By 2050, Africa’s population of 2 billion will be larger than India’s and China’s.

Given all of the above, it is not surprising that Africa has finally emerged on the radar screens of many multinationals.

According to Jeff Immelt, Chairman and CEO of General Electric, Africa is now “essential” to the firm, as opposed to having been “off the radar” in the past. Albeit from a low base, the company hopes to double sales in Sub-Saharan Africa in the next few years.

GE is not alone in viewing Africa through a different lens. Wal-Mart now has about 300 stores in 14 African nations. Given rising beer consumption across the continent, more than a third of SABMiller’s group revenue comes from Africa — it accounts for roughly 60% of beer sold by volume in Africa. Meanwhile, Diageo, the owner of Guinness, sells more of the foamy brew in Nigeria than Ireland. Heineken’s largest brewer outside of Europe is in Nigeria.

Retail, banking and telecommunications multinationals are also in the mix thanks to Africa’s expanding technological capabilities, and the attendant innovation and connectivity that are sweeping the continent.

You get the picture: Once a commercial backwater, Africa is now a key source of natural resources and is emerging as a vast new consumer market for many Western multinationals.

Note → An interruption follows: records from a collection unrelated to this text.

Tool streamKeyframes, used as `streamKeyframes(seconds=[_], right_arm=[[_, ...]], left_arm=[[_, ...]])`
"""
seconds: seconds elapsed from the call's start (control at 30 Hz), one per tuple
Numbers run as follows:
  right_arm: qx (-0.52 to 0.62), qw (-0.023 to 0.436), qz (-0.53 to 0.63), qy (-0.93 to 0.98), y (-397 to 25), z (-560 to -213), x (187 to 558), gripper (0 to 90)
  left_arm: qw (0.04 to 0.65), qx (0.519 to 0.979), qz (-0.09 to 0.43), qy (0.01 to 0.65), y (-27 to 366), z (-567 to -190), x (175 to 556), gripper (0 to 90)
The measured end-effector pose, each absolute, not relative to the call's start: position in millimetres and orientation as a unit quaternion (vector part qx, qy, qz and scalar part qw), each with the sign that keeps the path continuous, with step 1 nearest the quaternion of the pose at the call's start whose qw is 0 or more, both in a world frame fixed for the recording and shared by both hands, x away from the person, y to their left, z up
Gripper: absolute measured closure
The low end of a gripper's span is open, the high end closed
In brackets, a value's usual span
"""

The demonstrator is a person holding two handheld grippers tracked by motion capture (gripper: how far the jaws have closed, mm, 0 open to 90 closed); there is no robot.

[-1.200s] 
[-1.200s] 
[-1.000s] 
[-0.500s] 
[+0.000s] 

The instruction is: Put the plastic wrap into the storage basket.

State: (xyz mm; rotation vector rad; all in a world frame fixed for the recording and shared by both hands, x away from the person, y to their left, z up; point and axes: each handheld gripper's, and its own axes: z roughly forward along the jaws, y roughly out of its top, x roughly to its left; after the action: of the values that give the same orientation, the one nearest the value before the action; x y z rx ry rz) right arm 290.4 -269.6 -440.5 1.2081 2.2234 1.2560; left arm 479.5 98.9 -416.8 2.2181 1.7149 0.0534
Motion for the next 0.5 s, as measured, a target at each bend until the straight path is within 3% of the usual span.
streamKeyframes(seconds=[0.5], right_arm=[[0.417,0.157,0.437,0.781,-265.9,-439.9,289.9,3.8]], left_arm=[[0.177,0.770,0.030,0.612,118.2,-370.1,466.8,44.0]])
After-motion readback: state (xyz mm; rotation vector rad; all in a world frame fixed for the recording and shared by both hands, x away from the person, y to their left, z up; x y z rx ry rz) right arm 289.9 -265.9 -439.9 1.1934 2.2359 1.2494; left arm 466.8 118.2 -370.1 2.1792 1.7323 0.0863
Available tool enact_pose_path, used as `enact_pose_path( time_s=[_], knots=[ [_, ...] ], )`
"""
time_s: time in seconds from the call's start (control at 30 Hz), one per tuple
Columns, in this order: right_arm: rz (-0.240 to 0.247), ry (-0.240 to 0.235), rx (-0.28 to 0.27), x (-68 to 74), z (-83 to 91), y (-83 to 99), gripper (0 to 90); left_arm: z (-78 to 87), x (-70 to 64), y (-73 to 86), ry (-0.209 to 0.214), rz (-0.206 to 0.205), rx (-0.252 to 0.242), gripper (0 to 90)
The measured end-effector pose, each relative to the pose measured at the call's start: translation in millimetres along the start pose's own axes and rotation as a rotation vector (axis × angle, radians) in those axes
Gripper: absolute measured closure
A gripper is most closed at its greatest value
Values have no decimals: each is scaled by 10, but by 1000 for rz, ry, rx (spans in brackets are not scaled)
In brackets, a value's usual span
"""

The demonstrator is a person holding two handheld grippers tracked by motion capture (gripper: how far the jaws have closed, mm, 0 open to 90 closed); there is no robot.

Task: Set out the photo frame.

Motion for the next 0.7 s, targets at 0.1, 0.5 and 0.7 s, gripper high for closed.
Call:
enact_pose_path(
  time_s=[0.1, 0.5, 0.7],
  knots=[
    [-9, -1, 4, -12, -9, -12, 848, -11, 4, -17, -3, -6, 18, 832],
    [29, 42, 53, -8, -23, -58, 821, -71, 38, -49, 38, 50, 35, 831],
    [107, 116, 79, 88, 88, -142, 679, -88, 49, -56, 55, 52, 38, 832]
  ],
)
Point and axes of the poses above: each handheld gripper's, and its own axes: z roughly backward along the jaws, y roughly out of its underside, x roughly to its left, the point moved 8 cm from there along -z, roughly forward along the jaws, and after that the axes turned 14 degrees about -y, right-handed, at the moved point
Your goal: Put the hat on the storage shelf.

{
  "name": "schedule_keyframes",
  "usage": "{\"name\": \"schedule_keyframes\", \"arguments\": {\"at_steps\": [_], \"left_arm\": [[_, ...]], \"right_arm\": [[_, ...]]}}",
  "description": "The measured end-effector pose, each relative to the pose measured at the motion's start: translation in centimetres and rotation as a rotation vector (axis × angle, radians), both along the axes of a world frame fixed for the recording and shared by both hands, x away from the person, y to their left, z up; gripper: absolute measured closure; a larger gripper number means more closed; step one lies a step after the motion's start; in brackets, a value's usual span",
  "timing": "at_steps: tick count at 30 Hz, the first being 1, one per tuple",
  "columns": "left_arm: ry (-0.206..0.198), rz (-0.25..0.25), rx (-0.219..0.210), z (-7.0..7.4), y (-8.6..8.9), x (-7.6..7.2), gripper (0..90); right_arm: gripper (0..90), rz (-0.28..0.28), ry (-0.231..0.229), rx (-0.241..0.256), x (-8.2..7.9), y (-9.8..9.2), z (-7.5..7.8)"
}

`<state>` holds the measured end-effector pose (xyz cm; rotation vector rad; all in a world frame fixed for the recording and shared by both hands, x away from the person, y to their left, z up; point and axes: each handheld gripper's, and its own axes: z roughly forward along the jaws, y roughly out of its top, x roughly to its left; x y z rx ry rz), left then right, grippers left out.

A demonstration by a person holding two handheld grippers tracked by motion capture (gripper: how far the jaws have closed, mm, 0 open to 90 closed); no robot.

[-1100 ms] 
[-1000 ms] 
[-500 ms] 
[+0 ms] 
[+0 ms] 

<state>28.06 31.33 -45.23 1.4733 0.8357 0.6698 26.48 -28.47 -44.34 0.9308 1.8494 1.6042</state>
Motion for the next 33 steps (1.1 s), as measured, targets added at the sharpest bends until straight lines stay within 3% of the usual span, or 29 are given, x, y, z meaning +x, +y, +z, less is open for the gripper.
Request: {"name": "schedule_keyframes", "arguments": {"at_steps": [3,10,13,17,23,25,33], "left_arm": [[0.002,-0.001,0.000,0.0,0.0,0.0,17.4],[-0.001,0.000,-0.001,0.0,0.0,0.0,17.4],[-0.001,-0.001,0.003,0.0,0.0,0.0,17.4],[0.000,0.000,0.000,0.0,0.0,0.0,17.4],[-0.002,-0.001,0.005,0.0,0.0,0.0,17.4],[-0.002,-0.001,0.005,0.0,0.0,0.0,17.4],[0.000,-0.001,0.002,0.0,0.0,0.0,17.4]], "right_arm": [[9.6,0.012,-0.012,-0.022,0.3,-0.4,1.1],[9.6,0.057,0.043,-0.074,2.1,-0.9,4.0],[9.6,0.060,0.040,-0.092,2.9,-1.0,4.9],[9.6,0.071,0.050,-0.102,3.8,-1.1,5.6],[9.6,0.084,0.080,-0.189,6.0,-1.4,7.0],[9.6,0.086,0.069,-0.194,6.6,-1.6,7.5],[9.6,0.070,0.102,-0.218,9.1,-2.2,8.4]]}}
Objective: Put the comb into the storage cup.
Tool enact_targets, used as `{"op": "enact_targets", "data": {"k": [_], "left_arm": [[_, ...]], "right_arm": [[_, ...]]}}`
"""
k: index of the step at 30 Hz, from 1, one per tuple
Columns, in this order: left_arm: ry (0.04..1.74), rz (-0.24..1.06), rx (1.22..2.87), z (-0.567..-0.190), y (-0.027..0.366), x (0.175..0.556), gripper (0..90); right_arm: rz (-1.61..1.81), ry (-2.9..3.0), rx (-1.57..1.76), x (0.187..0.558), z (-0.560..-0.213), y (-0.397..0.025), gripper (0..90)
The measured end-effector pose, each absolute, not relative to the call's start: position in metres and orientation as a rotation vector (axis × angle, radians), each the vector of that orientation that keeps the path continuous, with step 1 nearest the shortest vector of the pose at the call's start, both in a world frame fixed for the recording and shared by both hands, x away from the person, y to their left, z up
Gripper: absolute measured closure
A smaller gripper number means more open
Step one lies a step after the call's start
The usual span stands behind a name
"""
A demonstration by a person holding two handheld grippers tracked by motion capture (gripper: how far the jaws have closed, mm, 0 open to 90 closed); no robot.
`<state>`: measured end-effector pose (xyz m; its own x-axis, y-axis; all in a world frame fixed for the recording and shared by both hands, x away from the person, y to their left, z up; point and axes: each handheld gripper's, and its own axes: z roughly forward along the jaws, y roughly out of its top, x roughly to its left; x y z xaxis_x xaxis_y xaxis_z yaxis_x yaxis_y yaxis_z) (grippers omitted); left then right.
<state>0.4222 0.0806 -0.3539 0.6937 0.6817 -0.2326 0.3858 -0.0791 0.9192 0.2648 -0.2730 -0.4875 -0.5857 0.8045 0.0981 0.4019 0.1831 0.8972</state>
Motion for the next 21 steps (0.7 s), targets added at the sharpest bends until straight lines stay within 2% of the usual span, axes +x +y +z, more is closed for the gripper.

The combination pushed foreign direct investment (FDI) inflows to a record $58 billion in 2008 before inflows tailed off in light of the global recession. Still, FDI inflows in 2011 — approximately $42.7 billion — were double the level of 2000 and 15 times larger than inflows in 1990.

In Zambia, Sarah’s home country, FDI inflows reached a record $2 billion in 2011.

Besides better economies, better politics are enticing more multinationals to sink capital in Africa. Typical day-to-day headlines in the U.S. speak to violence, ethnic conflicts and other political ills — of which there are many. But lost in the debate is the fact that Africa’s leaders and general population are better educated today than ever before.

They are also better connected, which has helped to increase the level of political accountability in many nations and helped to spawn more durable and trustworthy institutions.

Yes, the levels of corruption in some parts of Africa remain epic but, as Sarah is quick to remind anyone that will listen, change is coming.

Better government is becoming the norm. Technocrats — or folks educated in the West — are increasingly at the helm of many central banks across Africa or running key economic agencies.

And consumerism is taking hold, with personal consumption expenditures in Sub-Saharan Africa rising to a record $727 billion in 2011. That is more than triple the level of 2000.

For the entire continent, personal consumption expenditures topped $1 trillion for the first time in 2010, and rose another 8.1% in 2011, to reach a record $1.2 trillion.

The surge in consumption doesn’t surprise Sarah. Every time she travels back to her homeland, she sees more and more consumption among a more educated and hard-working middle class. This makes her excited and hopeful about the future prospects of not only Zambia but also Africa.

She loves New York but may end up back in Lusaka after her studies are complete.

Continue to part VI.

Takeaways

Africa is growing fast, with real GDP growth in 2012 clocking in at 4.8% in Sub-Saharan Africa.

Secondary school enrollment in sub-Saharan Africa expanded by nearly 50% from 2000-2008.

Over the past decade, HIV-related deaths in Africa have plunged by 74%.

Nigeria's film industry produces more movies than the United States.

From 2000-2010, per capita incomes across Africa rose 70%.